The first, second, and third pixel areas PX1, PX2, and PX3 may emit light of four or more colors. For example, the first, second, and third pixel areas PX1, PX2, and PX3 may be combined to further emit at least one of yellow, cyan, or magenta lights in addition to red, green, and/or blue lights. In addition, the first, second, and third pixel areas PX1, PX2, and PX3 may be combined to further emit white light.

Each of the first pixel area PX1, the second pixel area PX2, and the third pixel area PX3 may have a triangular planar shape, a quadrangular planar shape, a circular planar shape, an elliptical planar shape, or the like.

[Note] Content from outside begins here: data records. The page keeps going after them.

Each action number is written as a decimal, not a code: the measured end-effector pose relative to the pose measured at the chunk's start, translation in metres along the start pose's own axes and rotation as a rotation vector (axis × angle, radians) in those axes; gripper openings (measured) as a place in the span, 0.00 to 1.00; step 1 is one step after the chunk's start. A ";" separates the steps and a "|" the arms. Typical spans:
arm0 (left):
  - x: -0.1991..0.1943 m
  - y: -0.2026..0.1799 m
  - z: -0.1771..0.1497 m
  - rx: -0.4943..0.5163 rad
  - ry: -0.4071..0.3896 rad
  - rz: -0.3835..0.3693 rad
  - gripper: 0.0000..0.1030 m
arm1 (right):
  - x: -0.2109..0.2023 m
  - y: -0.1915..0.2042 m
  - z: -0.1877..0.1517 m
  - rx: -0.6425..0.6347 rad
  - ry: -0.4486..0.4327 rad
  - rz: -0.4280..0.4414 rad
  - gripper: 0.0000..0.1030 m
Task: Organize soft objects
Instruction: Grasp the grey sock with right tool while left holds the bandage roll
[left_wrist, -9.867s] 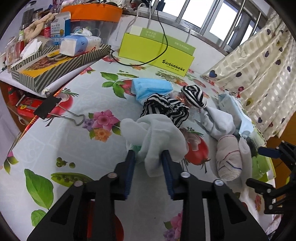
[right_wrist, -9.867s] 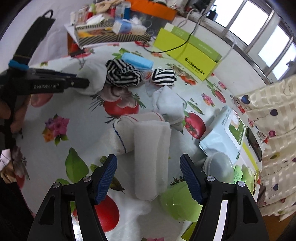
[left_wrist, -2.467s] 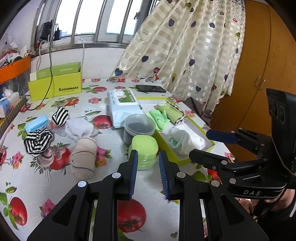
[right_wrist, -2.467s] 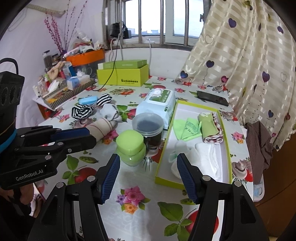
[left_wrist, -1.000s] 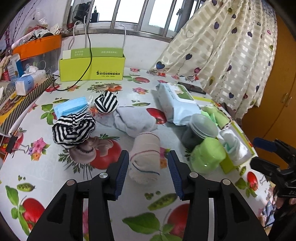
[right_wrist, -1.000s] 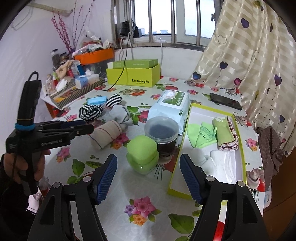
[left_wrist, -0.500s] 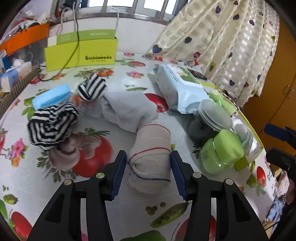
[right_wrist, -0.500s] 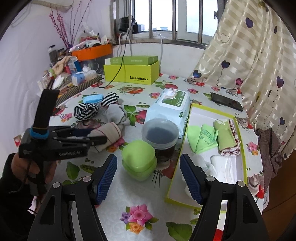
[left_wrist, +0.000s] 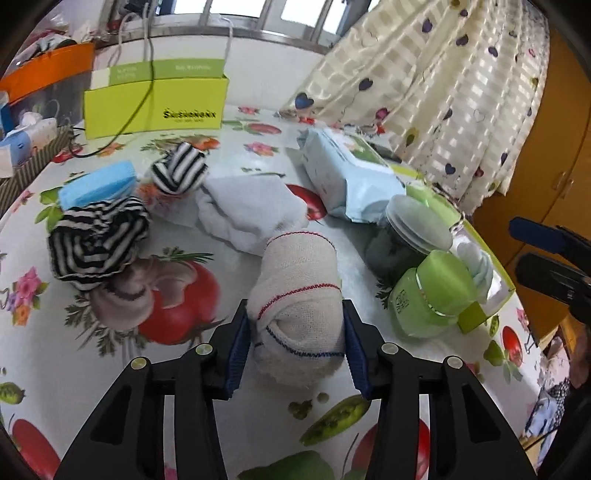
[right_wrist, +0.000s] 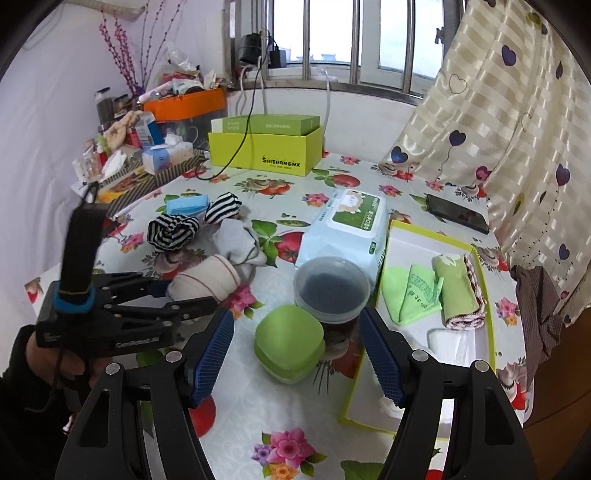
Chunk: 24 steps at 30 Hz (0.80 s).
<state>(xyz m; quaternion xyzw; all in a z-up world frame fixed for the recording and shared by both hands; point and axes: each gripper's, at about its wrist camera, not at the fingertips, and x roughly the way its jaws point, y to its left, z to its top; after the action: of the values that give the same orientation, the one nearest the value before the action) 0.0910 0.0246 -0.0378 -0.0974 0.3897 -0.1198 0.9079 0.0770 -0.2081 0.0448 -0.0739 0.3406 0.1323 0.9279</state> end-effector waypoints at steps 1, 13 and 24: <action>-0.004 0.003 0.000 -0.009 -0.009 0.003 0.46 | 0.002 0.001 0.002 -0.001 0.003 0.002 0.68; -0.032 0.043 -0.001 -0.112 -0.084 0.039 0.46 | 0.049 0.037 0.043 -0.091 0.055 0.085 0.69; -0.039 0.058 -0.003 -0.146 -0.104 0.040 0.46 | 0.123 0.057 0.079 -0.114 0.209 0.132 0.69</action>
<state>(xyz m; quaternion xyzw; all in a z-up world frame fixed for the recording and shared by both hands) 0.0709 0.0911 -0.0288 -0.1614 0.3515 -0.0677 0.9197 0.1985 -0.1117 0.0220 -0.1175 0.4312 0.2037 0.8711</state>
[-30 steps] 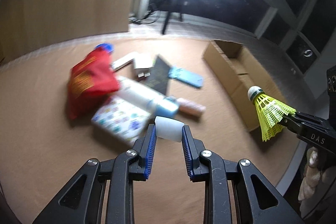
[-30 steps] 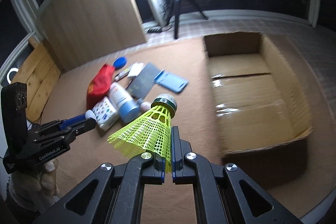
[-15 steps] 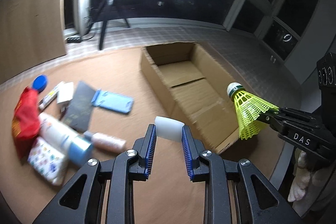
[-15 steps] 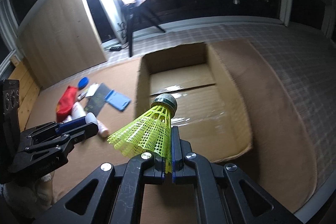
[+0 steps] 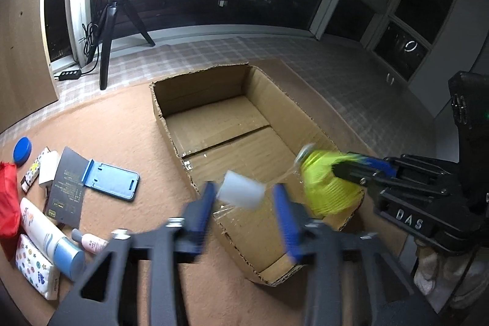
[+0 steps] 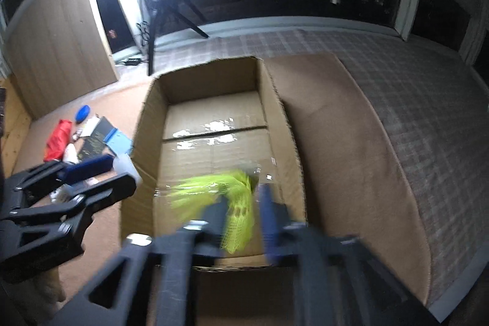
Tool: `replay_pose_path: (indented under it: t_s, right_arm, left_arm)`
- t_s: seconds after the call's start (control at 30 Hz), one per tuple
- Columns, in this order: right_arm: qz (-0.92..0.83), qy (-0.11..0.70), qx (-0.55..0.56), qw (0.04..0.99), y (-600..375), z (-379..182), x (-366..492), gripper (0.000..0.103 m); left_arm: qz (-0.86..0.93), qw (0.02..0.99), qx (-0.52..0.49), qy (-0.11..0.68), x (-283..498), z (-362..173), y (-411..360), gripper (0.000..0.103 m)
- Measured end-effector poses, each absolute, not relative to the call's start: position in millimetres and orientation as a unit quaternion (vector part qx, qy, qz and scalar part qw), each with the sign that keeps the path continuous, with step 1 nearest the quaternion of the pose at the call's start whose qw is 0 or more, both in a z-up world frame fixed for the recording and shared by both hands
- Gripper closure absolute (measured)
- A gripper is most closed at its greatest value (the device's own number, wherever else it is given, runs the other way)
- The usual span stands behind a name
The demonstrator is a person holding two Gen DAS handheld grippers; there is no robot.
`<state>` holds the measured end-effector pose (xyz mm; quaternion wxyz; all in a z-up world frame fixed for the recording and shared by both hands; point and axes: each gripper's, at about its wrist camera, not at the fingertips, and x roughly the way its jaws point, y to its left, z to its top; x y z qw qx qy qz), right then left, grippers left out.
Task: Organize objects
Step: 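Carry the shuttlecock into the cardboard box and open the right gripper, then move the right gripper back to the items and close on the AQUA sunscreen tube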
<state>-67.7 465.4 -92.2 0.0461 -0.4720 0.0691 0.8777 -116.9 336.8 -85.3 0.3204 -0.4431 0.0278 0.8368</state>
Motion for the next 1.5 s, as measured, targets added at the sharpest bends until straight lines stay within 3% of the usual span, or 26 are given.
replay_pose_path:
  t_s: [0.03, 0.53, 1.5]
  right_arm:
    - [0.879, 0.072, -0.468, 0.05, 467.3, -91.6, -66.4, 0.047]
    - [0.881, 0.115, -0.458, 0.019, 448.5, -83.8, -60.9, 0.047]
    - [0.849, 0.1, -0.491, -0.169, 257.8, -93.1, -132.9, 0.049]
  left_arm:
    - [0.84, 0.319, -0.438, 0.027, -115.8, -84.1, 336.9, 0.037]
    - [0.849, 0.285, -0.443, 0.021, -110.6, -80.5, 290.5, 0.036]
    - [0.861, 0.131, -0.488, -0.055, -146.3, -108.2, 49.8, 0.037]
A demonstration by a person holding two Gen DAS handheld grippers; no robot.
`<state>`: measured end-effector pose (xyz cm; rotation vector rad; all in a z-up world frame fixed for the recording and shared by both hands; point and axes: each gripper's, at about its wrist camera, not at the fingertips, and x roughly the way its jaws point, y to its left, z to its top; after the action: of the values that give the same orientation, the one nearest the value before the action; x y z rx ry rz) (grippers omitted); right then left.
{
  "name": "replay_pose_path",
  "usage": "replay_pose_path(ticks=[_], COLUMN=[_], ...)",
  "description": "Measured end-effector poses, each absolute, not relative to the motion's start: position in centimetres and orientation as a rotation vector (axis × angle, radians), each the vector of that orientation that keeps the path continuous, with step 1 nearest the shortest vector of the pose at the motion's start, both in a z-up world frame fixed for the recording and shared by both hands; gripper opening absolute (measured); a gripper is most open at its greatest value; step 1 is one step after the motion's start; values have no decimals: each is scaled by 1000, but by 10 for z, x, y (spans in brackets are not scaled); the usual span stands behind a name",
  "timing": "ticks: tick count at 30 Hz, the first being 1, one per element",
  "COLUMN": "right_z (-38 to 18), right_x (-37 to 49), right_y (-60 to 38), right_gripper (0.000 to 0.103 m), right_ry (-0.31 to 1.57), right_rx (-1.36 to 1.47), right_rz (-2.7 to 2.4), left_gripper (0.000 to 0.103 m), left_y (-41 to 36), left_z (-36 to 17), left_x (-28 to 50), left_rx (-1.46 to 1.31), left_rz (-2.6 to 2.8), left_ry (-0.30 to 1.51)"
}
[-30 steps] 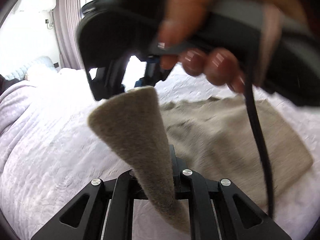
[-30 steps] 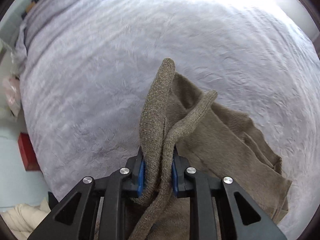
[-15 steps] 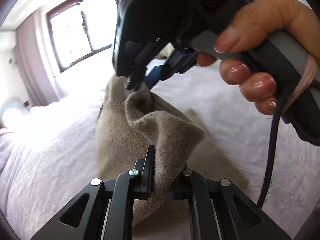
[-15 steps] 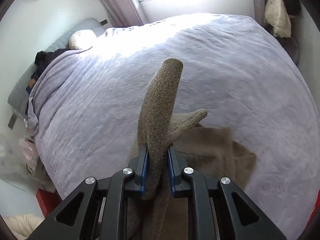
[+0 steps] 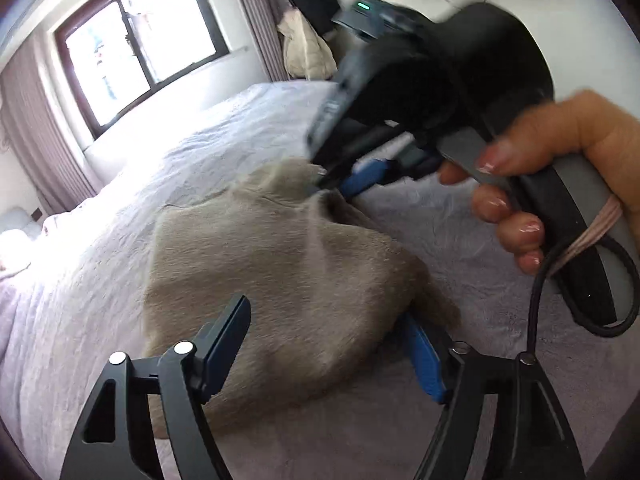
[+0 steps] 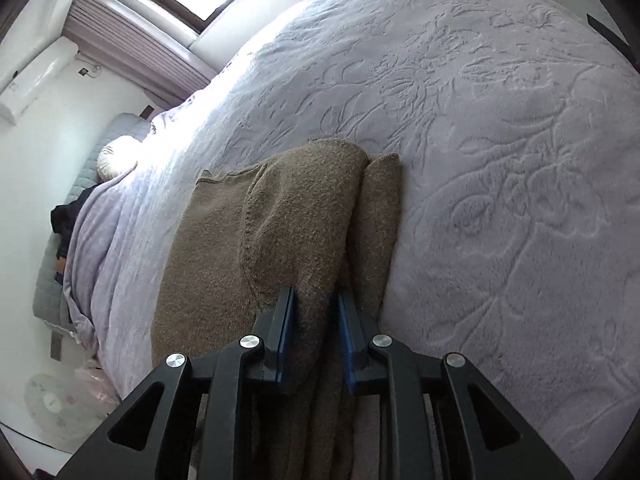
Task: Fold small clothes
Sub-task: 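Press the fold down with the right gripper while the left gripper opens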
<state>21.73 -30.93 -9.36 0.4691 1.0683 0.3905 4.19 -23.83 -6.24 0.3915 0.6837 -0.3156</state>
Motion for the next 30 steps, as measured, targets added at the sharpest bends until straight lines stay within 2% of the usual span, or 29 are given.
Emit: replay_pose_path(ticks=[1,3,6,10,14,19,20,21,22,26,30], right_z=[-89,-82,-77,-75,-79,-80,-81,-82,-80,-63,-101], right_x=[211,193,156,105,80,90,95,100,101,87,84], right_y=[-311,-319,-327,-331,-321,-310,-306,-300,-294,-288,-299], right_gripper=[33,36,54,54,54,53,50,23,6,6,6], right_ry=[1066,1043,1003,971,963,938,951,977,990,958,1041], right_rx=[483,560,637,651,574,552,536,501,468,326,339], right_rz=[383,415,454,490,475,446,431,408,386,334,286], left_gripper=[76,76,76,76,76,76,76,76,76,76,80], left_y=[-230,-211,-173,-114,-56,-51,-53,-54,-56,-74,-77], left_z=[-58,-51,-46,-51,-57,-53,-56,-58,-58,-75,-89], left_x=[37,23,6,5,33,71,79,85,85,87,80], left_rx=[374,352,335,264,47,-119,-124,-121,-109,42,71], left_rz=[-338,-347,-300,-216,-153,-122,-111,-113,-117,-123,-115], left_ry=[686,670,647,702,822,865,891,909,916,921,934])
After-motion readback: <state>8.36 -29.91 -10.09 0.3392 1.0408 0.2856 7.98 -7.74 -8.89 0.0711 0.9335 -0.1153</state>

According to some embodiments, each of the first pixel area PX1, the second pixel area PX2, and the third pixel area PX3 may have a rectangular planar shape. However, the embodiments of the present disclosure are not limited thereto, and each of the first pixel area PX1, the second pixel area PX2, and the third pixel area PX3 may have a different planar shape.

The non-display area NDA may include a pad area PDA. The pad area PDA may be spaced apart from one side of the display area DA. For example, the pad area PDA may have a shape extending in the first direction DR1.

A plurality of lines may be located in the non-display area NDA, and a plurality of pad electrodes PDE may be located in the pad area PDA. The lines may electrically connect the pad electrodes PDE and the pixel areas. For example, the lines may include data signal lines, scan signal lines, light emitting control signal lines, and power supply voltage lines.

The pad electrodes PDE may be arranged to be spaced apart from each other in the first direction DR1. For example, each of the pad electrodes PDE may include a metal, an alloy, a metal nitride, a conductive metal oxide, a transparent conductive material, and the like. These may be used alone or in combination with each other.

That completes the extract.